The Borsig family never used the building as a residence, as Albert Borsig died shortly after its completion. By 1904 it was the headquarters of the Prussian Mortgage Bank (Preußische Pfandbriefbank).

In June 1933, Palais Borsig became the official residence and offices of the Vice-Chancellor of Germany, Franz von Papen. On March 23, 1934 the Nazi government purchased the Vice-Chancellery (Reichsvizekanzlei). During this period the building was also referred to as the "Reich complaint unit," since von Papen and his closest associates formed a conservative resistance group to Nazi dictatorship. This "Papen Circle" included seven members from his staff: Herbert von Bose, Wilhelm Freiherr von Ketteler, Friedrich Carl von Savigny Jr., Fritz Günther Tschirschky, Hans von Kageneck, Kurt Josten and Walter Hummel. The lawyer Edgar Julius Jung and members of his firm were also involved.

During the "Night of the Long Knives," a purge of Sturmabteilung (SA) leadership, Hitler took the occasion to have various other political opponents arrested or executed. This included members of the "Papen Circle," and on the morning of June 30, 1934, the Borsig Palace was stormed by an SS-squad and a few Gestapo agents. Bose, the Vice-Chancellery press secretary, was forced into a conference room – allegedly to be interrogated – and shot from behind ten times as he took a seat. Papen was placed under house arrest at his private apartment in the Lennéstraße. Tschirschky, Savigny and Hummelsheim were all arrested and held temporarily at Gestapo headquarters. Kageneck, Ketteler and Josten were able to leave unhindered and escaped. Jung – who had already been arrested on June 25 – was shot later that day.

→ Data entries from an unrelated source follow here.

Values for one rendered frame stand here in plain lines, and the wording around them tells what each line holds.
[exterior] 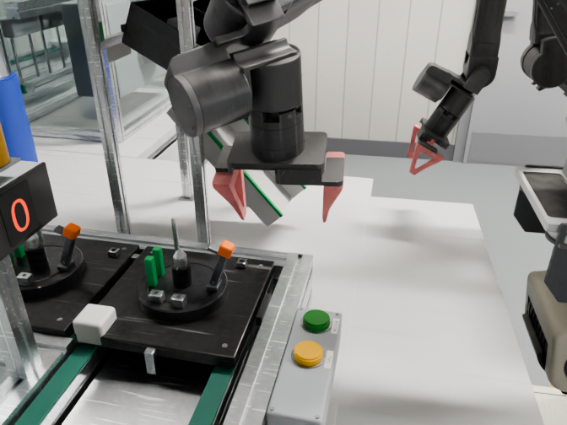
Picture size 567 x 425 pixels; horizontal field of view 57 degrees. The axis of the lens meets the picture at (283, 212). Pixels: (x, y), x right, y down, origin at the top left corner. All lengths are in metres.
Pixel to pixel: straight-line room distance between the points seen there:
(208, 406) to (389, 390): 0.29
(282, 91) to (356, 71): 3.31
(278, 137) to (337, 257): 0.63
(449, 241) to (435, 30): 2.66
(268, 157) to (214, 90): 0.11
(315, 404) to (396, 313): 0.36
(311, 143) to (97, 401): 0.46
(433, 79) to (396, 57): 2.60
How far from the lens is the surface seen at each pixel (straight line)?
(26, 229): 0.64
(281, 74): 0.49
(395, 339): 0.93
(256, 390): 0.71
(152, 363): 0.77
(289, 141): 0.53
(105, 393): 0.79
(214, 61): 0.49
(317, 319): 0.78
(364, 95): 3.84
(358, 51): 3.77
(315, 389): 0.70
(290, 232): 1.21
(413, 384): 0.87
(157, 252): 0.83
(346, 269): 1.09
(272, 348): 0.75
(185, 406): 0.75
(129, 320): 0.81
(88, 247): 1.01
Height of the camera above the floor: 1.47
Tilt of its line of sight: 28 degrees down
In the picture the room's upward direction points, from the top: straight up
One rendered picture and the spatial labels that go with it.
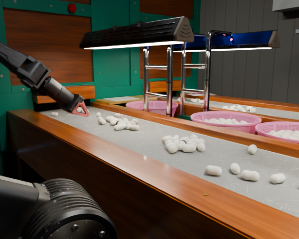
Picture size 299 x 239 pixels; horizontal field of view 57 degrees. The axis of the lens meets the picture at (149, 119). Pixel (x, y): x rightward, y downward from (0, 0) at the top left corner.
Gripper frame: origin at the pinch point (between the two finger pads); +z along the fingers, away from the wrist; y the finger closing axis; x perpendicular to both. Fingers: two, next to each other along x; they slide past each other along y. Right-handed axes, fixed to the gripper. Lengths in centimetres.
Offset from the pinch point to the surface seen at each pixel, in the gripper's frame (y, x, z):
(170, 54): -14.1, -36.5, 7.9
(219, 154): -53, -4, 11
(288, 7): 45, -220, 144
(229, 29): 135, -231, 176
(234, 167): -63, 0, 3
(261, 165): -64, -5, 12
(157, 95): -7.1, -23.6, 18.7
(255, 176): -68, 0, 3
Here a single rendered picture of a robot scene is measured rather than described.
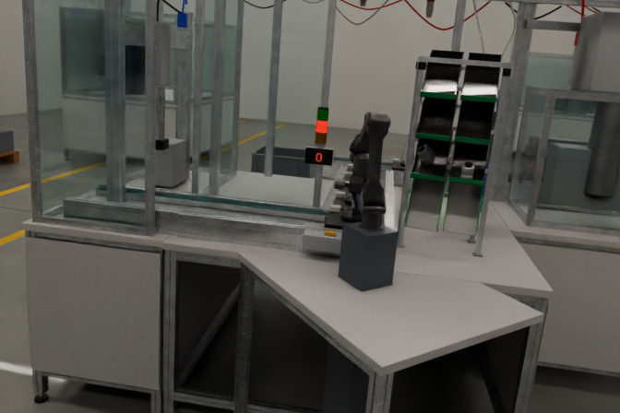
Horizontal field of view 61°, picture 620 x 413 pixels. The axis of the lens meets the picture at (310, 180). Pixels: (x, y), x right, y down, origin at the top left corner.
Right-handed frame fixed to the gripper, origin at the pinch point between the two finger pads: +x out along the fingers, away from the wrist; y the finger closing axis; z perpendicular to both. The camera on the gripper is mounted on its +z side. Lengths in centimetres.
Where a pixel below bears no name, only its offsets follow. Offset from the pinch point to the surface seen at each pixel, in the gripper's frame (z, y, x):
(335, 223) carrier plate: -1.5, -8.0, 11.8
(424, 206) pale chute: -8.8, 27.4, 2.3
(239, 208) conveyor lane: -20, -54, 16
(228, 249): 14, -48, 23
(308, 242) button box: 14.0, -16.4, 15.9
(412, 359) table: 73, 22, 24
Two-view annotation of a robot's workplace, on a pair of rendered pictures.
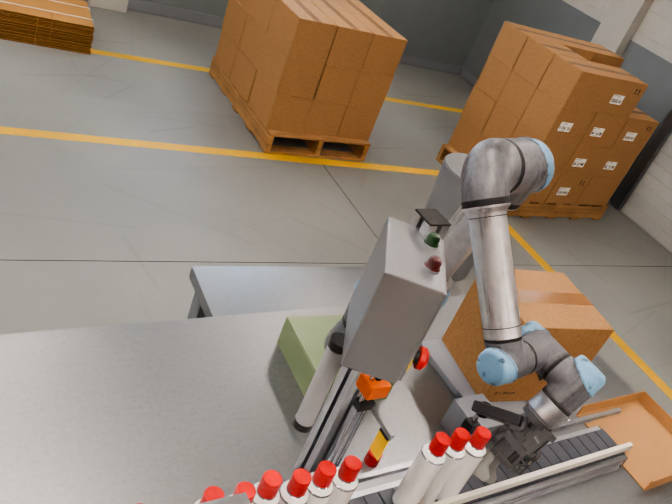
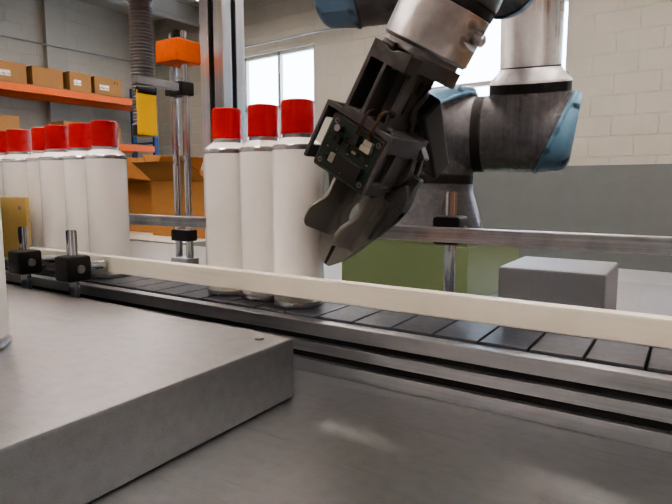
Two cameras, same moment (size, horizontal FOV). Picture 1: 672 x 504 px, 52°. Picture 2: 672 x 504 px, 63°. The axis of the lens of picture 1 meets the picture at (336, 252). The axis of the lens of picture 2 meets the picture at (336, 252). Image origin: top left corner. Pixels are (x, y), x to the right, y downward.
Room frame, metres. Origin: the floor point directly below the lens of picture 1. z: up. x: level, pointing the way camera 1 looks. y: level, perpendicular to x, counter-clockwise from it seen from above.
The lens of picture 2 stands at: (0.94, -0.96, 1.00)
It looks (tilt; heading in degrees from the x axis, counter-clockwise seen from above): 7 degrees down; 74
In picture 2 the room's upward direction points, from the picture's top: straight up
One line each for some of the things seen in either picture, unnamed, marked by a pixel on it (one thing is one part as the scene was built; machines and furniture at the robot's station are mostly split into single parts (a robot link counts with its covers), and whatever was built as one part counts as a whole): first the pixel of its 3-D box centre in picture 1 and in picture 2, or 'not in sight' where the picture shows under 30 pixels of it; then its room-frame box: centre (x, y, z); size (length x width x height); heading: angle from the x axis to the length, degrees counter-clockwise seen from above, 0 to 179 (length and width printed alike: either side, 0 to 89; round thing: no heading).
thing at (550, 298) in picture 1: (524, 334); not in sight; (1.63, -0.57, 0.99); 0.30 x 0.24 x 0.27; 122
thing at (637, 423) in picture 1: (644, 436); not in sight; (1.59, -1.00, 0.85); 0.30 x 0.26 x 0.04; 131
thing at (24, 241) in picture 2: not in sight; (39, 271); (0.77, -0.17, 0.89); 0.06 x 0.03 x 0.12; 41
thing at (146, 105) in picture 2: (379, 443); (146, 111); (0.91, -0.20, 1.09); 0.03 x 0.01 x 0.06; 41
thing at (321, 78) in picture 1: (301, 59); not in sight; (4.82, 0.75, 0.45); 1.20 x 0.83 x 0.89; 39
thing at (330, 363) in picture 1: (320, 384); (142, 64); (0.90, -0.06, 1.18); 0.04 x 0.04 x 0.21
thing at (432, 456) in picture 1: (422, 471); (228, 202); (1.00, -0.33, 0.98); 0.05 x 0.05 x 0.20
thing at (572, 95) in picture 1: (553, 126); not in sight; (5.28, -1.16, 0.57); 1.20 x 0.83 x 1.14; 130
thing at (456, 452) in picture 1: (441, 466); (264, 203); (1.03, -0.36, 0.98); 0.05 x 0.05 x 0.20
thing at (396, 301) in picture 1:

The very next day, Hitler ordered Albert Speer to rebuild the Borsig Palace into offices for the new SA leadership. When Papen's remaining staff complained, Hitler flew into a rage and ordered them out within 24 hours. Speer began remodeling immediately and told the workmen to create as much dust and noise as possible. In his memoirs, he wrote: "Twenty-four hours later they moved out. In one of the rooms I saw a large pool of dried blood on the floor. There, on June 30, Herbert von Bose, one of Papen's assistants, had been shot. I looked away and from then on avoided the room. But the incident did not affect me any more deeply than that." During the summer and fall of 1934 the SA moved in: 32 rooms became the Supreme SA Leadership Office (Oberste SA-Führung (OSAF)) under Viktor Lutze and 12 rooms were dedicated for Otto Meissner's offices as "Chief of the Presidential Chancellery of the Führer".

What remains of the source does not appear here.